— Problem to work on —
Everything from the line holding "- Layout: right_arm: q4" through the end of the records should be printed exactly, apart from the pictures.

— Exercise data —
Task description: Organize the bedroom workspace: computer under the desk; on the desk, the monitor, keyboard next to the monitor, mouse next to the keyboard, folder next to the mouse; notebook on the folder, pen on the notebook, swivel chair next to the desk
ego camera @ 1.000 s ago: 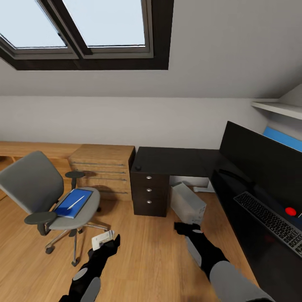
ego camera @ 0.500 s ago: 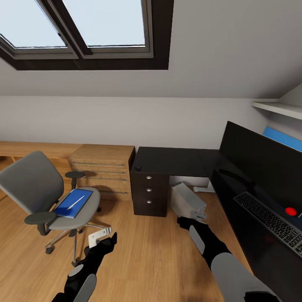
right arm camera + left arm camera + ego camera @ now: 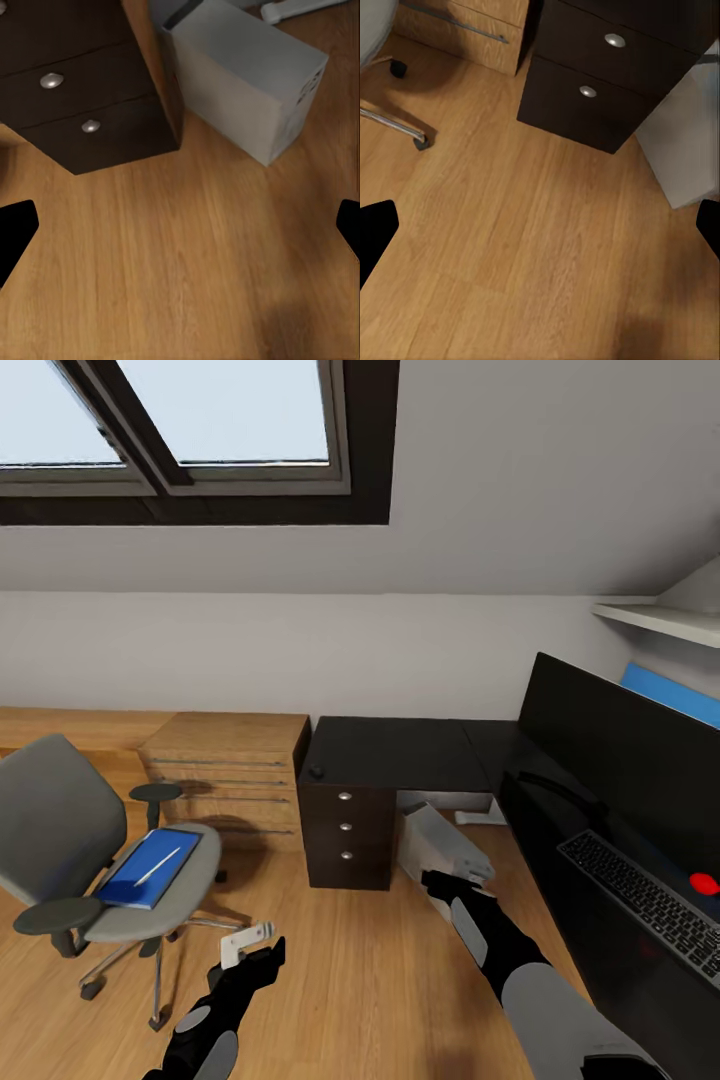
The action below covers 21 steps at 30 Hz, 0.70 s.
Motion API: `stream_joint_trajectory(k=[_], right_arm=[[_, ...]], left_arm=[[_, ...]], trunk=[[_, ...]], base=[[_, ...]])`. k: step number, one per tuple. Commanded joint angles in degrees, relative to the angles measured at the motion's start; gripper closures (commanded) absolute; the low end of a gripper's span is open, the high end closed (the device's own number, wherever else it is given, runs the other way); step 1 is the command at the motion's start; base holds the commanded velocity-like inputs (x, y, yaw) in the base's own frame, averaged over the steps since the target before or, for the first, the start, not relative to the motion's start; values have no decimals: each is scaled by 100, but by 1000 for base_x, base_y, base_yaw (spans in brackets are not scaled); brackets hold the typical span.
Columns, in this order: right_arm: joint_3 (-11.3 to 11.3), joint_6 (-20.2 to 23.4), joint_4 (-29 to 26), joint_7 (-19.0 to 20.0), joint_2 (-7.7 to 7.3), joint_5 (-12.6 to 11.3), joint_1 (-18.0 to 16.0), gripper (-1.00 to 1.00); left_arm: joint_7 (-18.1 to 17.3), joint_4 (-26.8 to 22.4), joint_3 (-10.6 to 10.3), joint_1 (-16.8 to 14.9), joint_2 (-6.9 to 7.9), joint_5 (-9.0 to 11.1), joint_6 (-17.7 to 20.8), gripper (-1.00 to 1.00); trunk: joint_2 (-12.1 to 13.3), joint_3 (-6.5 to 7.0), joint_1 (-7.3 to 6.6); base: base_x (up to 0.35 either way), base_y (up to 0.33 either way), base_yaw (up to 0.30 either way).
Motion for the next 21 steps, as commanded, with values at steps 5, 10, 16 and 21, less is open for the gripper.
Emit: stream_joint_trajectory(k=[5, 10, 16, 21], right_arm=[[-12, 13, 1, -13, 3, -30, -4, -100], [-9, 10, 19, -23, 13, -30, 0, -100], [-4, 10, 25, -27, 22, -30, 1, -100], [-3, 10, 21, -30, 7, -15, 1, -100]], left_arm=[[49, -8, -21, -5, 8, 40, 7, -100], [50, -9, -18, -5, 8, 40, 0, -100], [50, -21, -13, -5, 13, 39, -4, -100], [43, -49, -5, -5, 16, 40, -5, -100]], trunk=[[-13, -13, 5], [-13, -13, 5], [-13, -13, 5], [-13, -13, 5]], base=[[49, 0, -254], [10, 0, -261], [2, 0, -164], [19, 0, -17]])
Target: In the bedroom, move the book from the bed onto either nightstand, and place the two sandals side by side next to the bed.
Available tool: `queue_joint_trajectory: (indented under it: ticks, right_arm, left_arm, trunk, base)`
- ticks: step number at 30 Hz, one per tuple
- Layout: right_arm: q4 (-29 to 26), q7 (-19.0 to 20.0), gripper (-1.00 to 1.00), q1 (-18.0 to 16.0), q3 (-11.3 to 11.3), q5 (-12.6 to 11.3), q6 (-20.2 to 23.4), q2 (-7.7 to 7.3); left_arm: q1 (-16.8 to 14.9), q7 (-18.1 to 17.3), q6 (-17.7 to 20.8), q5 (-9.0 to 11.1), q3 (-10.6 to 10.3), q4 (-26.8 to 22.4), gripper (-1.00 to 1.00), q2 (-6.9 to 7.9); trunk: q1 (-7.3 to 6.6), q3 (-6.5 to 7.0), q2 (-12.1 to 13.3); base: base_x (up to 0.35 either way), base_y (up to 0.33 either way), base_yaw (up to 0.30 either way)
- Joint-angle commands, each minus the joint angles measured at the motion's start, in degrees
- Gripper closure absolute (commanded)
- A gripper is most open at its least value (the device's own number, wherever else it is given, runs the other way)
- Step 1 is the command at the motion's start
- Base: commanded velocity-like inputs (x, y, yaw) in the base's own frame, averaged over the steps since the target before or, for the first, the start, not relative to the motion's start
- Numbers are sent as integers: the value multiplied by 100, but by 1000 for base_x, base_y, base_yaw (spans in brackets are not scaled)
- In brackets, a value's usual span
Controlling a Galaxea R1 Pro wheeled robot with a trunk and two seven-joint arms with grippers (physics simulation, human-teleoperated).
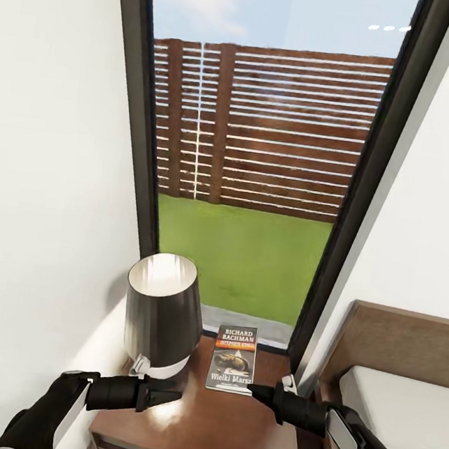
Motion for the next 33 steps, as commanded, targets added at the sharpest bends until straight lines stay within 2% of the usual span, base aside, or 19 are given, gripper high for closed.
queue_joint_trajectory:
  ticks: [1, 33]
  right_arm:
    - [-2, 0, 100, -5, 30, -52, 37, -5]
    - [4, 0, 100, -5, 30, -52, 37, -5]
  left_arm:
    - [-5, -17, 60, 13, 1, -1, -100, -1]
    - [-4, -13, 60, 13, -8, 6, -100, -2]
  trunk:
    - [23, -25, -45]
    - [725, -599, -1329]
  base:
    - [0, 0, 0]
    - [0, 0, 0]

— Solution to this problem —
- Layout: right_arm: q4 (-29 to 26), q7 (-19.0 to 20.0), gripper (-1.00 to 1.00), q1 (-18.0 to 16.0), q3 (-11.3 to 11.3), q5 (-12.6 to 11.3), q6 (-20.2 to 23.4), q2 (-7.7 to 7.3); left_arm: q1 (-16.8 to 14.9), q7 (-18.1 to 17.3), q6 (-17.7 to 20.8), q5 (-9.0 to 11.1), q3 (-10.6 to 10.3), q4 (-26.8 to 22.4), gripper (-1.00 to 1.00), q2 (-6.9 to 7.9); trunk: q1 (-7.3 to 6.6), q3 (-6.5 to 7.0), q2 (-12.1 to 13.3); base: base_x (up to 0.35 either way), base_y (up to 0.33 either way), base_yaw (up to 0.30 either way)
- Joint-angle commands, each minus the joint angles measured at the motion's start, in degrees
- Gripper closure absolute (commanded)
- A gripper is most open at its least value (the device's own number, wherever else it is given, runs the other way)
- Step 1 is the command at the motion's start
- Base: commanded velocity-like inputs (x, y, yaw) in the base's own frame, averaged over the steps since the target before or, for the first, the start, not relative to the motion's start
- Numbers are sent as integers: the value multiplied by 100, but by 1000 for base_x, base_y, base_yaw (spans in brackets are not scaled)
- In brackets, a value's usual span
Controlling a Galaxea R1 Pro wheeled robot with a trunk and two seven-joint arms with grippers (physics simulation, human-teleoperated).
Motion for the next 33 steps, as commanded, targets added at the sharpest bends until straight lines stay within 2% of the usual span, base aside, or 19 are given, gripper high for closed.
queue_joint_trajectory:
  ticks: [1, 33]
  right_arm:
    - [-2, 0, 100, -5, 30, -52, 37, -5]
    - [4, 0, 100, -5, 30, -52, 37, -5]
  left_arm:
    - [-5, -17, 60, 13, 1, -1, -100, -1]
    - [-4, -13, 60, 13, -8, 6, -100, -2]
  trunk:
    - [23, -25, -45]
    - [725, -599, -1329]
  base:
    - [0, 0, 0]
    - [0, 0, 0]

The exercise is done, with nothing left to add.